▸ WHAT YOU NEED TO DO
Where a picture appears, skip it and copy everything else in the listing exactly.

▸ DATA EXCERPT
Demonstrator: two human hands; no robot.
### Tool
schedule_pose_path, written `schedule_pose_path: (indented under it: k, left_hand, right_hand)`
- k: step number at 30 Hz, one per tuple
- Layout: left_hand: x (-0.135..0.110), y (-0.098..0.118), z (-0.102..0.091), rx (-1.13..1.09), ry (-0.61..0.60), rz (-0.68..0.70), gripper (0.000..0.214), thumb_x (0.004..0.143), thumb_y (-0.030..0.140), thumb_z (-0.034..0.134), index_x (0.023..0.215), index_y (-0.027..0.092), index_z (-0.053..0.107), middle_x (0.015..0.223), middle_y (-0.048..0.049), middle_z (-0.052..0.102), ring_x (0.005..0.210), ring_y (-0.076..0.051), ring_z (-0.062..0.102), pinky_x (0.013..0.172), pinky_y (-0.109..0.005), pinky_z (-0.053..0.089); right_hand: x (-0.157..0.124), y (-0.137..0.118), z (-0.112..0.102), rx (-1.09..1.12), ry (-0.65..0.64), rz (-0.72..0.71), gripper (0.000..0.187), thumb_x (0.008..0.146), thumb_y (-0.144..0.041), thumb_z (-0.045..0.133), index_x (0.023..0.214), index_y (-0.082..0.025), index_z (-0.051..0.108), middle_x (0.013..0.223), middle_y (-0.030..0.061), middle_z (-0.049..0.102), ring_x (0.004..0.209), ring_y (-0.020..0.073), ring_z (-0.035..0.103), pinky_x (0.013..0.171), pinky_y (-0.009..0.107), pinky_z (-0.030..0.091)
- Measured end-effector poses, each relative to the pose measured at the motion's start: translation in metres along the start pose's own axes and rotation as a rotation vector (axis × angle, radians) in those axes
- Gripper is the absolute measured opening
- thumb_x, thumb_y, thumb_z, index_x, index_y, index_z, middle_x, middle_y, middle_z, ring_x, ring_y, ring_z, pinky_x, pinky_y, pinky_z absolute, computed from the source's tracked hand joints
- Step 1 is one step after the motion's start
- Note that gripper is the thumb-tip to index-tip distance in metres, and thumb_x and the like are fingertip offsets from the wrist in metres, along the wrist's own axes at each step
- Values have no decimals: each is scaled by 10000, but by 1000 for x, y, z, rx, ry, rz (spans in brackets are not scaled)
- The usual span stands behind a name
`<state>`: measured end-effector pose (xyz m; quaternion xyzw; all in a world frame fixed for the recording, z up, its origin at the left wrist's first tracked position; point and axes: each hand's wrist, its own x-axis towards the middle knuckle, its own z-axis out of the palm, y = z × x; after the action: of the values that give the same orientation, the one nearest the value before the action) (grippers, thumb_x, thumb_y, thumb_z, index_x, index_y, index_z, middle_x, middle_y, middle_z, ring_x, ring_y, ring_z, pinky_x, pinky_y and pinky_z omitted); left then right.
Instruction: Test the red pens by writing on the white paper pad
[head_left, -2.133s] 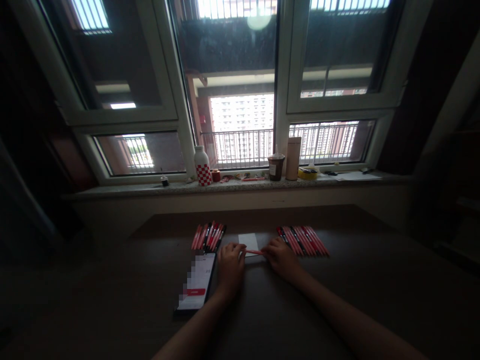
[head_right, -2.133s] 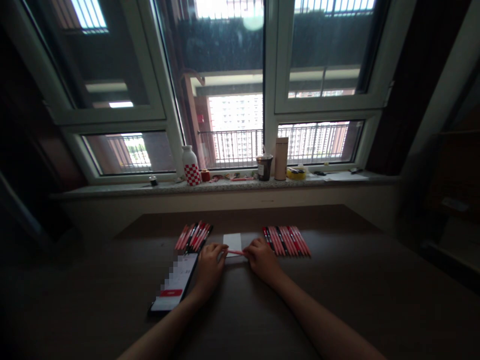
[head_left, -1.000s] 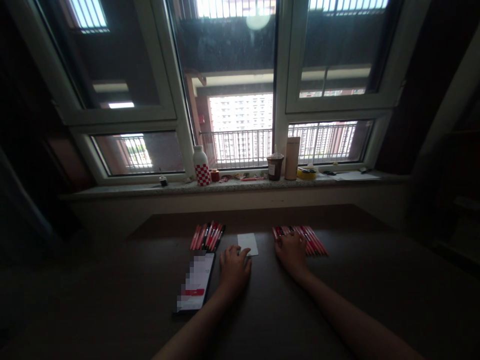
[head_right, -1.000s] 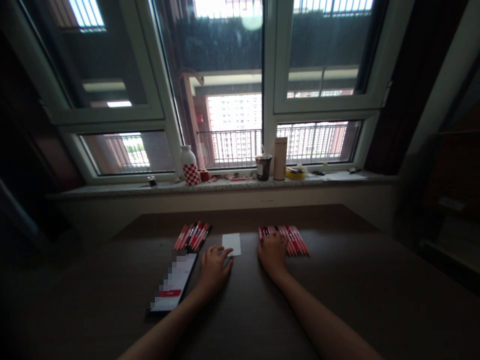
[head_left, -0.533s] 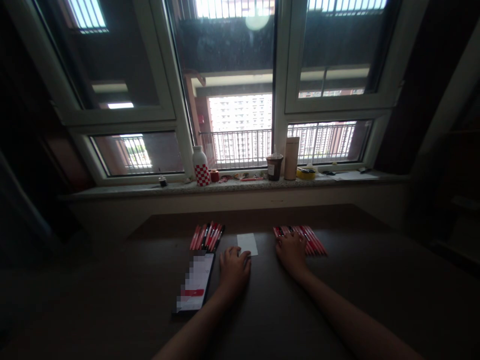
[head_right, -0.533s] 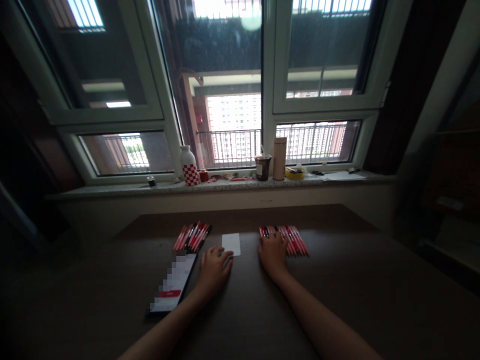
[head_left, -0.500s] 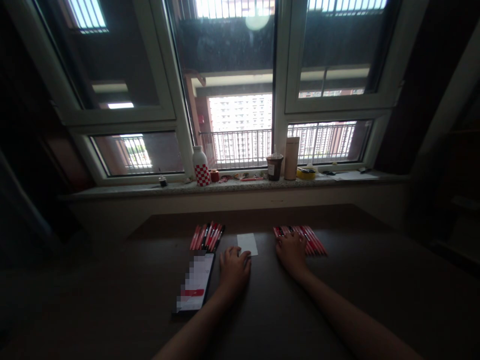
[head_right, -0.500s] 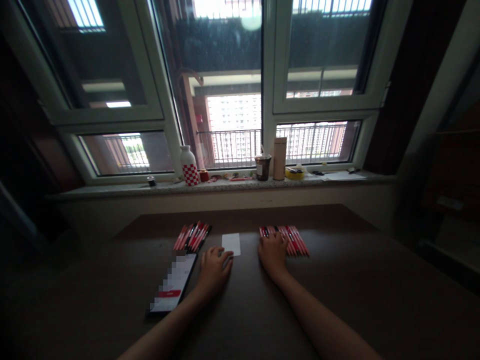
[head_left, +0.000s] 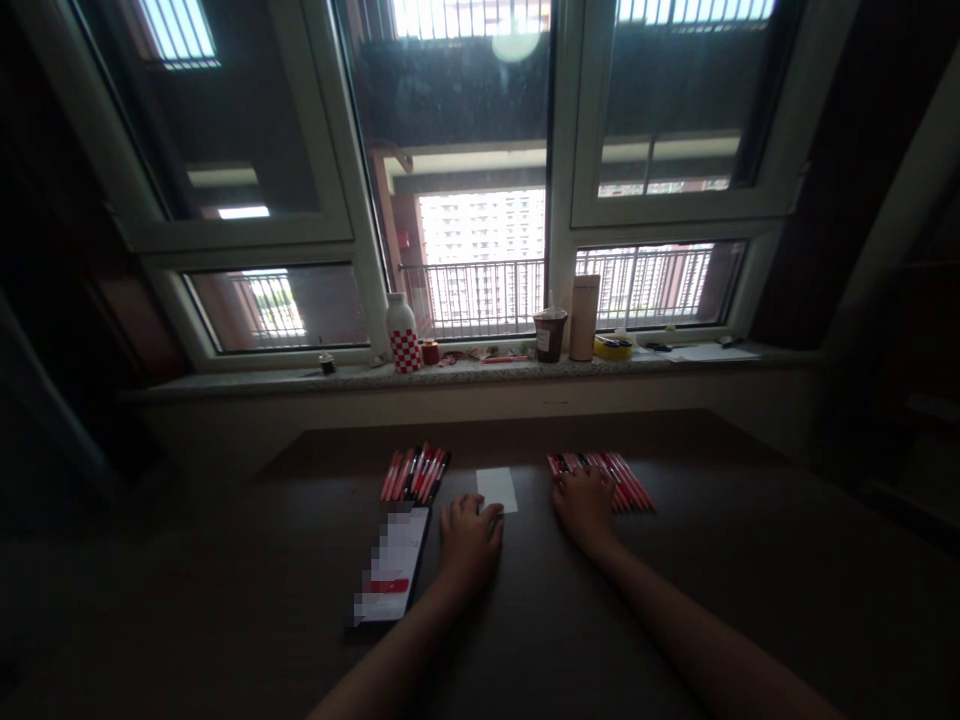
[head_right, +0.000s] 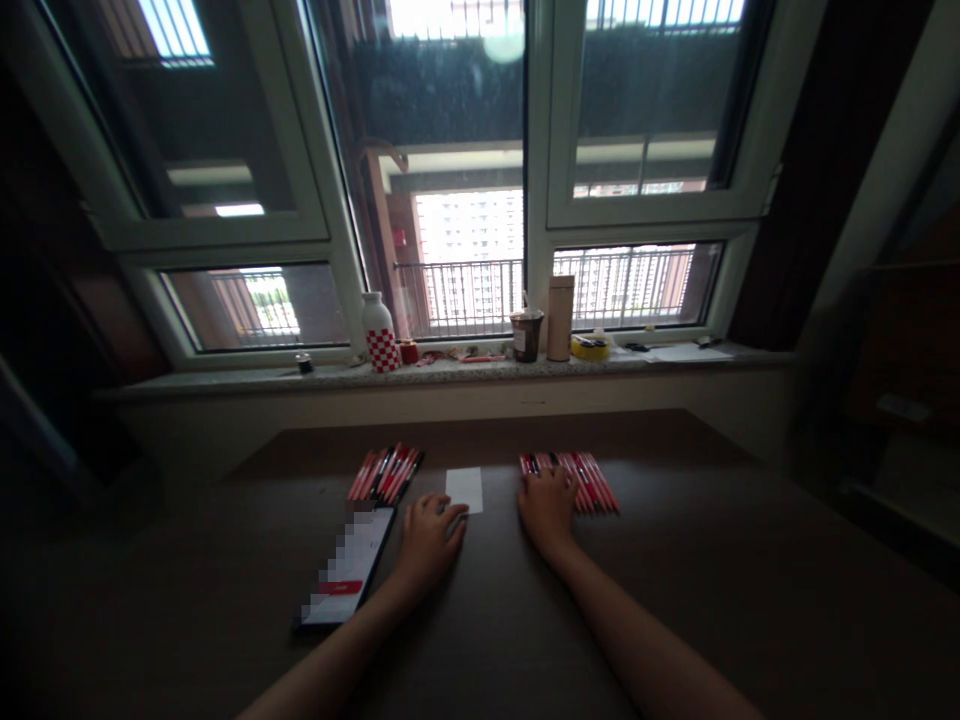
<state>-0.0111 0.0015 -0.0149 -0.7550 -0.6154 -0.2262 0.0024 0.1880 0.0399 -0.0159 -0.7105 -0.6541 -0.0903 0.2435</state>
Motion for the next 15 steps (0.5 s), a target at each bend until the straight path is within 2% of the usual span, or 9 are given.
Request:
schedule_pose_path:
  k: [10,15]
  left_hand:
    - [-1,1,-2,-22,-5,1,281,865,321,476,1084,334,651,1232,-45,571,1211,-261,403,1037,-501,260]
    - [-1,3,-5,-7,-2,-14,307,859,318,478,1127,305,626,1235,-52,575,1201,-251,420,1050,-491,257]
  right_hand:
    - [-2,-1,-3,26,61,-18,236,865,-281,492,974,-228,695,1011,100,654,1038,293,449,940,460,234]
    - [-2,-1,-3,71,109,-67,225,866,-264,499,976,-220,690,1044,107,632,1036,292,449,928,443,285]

▸ ANSWER TO THIS PROBLEM
Demonstrator: two human hands; no robot.
### Tool
schedule_pose_path, written `schedule_pose_path: (indented under it: k, left_hand, right_hand)`
- k: step number at 30 Hz, one per tuple
- Layout: left_hand: x (-0.135..0.110), y (-0.098..0.118), z (-0.102..0.091), rx (-1.13..1.09), ry (-0.61..0.60), rz (-0.68..0.70), gripper (0.000..0.214), thumb_x (0.004..0.143), thumb_y (-0.030..0.140), thumb_z (-0.034..0.134), index_x (0.023..0.215), index_y (-0.027..0.092), index_z (-0.053..0.107), middle_x (0.015..0.223), middle_y (-0.048..0.049), middle_z (-0.052..0.102), ring_x (0.005..0.210), ring_y (-0.076..0.051), ring_z (-0.062..0.102), pinky_x (0.013..0.172), pinky_y (-0.109..0.005), pinky_z (-0.053..0.089); right_hand: x (-0.157..0.124), y (-0.137..0.118), z (-0.112..0.102), rx (-1.09..1.12), ry (-0.65..0.64), rz (-0.72..0.71), gripper (0.000..0.187), thumb_x (0.008..0.146), thumb_y (-0.144..0.041), thumb_z (-0.045..0.133), index_x (0.023..0.214), index_y (-0.082..0.025), index_z (-0.051..0.108), middle_x (0.013..0.223), middle_y (-0.030..0.061), middle_z (-0.049..0.102), ring_x (0.004..0.209), ring_y (-0.020..0.073), ring_z (-0.035..0.103), pinky_x (0.013..0.171), pinky_y (-0.009..0.107), pinky_z (-0.030..0.091)
- Measured end-effector poses, each relative to the pose measured at the motion's start: translation in metres along the start pose's own axes and rotation as a rotation vector (axis × angle, radians) in those axes
- Gripper is the absolute measured opening
- thumb_x, thumb_y, thumb_z, index_x, index_y, index_z, middle_x, middle_y, middle_z, ring_x, ring_y, ring_z, pinky_x, pinky_y, pinky_z absolute, computed from the source's tracked hand joints
- Step 1 is one step after the motion's start
- Note that gripper is the thumb-tip to index-tip distance in metres, and thumb_x and the like are fingertip offsets from the wrist in metres, along the wrist's own axes at each step
- Values have no decimals: each is scaled by 10000, but by 1000 for x, y, z, rx, ry, rz (spans in brackets are not scaled)
- The usual span stands behind a name
`<state>`: measured end-effector pose (xyz m; quaternion xyzw; all in a world frame fixed for the recording, z up, its origin at the left wrist's first tracked position; point and axes: each hand's wrist, its own x-axis towards the middle knuckle, its own z-axis out of the palm, y = z × x; after the action: of the values that give the same orientation, the one nearest the value before the action) (grippers, thumb_x, thumb_y, thumb_z, index_x, index_y, index_z, middle_x, middle_y, middle_z, ring_x, ring_y, ring_z, pinky_x, pinky_y and pinky_z omitted); left then right.
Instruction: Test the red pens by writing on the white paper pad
[head_left, -2.133s] 
[head_right, -2.133s] 
[head_left, -1.000s] 
[head_right, -1.000s] 
[head_left, -0.533s] 
[head_right, -0.533s] 
[head_left, -0.500s] 
[head_right, -0.500s] 
[head_left, +0.000s] 
[head_right, +0.000s] 
<state>-0.0111 0.0015 -0.0149 -0.7550 -0.6154 -0.2262 0.0024 0.1880 0.0399 -0.0159 -0.7105 -0.6541 -0.0903 0.2435</state>
Motion for the next 15 steps (0.5 s), a target at each bend until the straight path is within 2% of the usual span, or 9 are given.
Request:
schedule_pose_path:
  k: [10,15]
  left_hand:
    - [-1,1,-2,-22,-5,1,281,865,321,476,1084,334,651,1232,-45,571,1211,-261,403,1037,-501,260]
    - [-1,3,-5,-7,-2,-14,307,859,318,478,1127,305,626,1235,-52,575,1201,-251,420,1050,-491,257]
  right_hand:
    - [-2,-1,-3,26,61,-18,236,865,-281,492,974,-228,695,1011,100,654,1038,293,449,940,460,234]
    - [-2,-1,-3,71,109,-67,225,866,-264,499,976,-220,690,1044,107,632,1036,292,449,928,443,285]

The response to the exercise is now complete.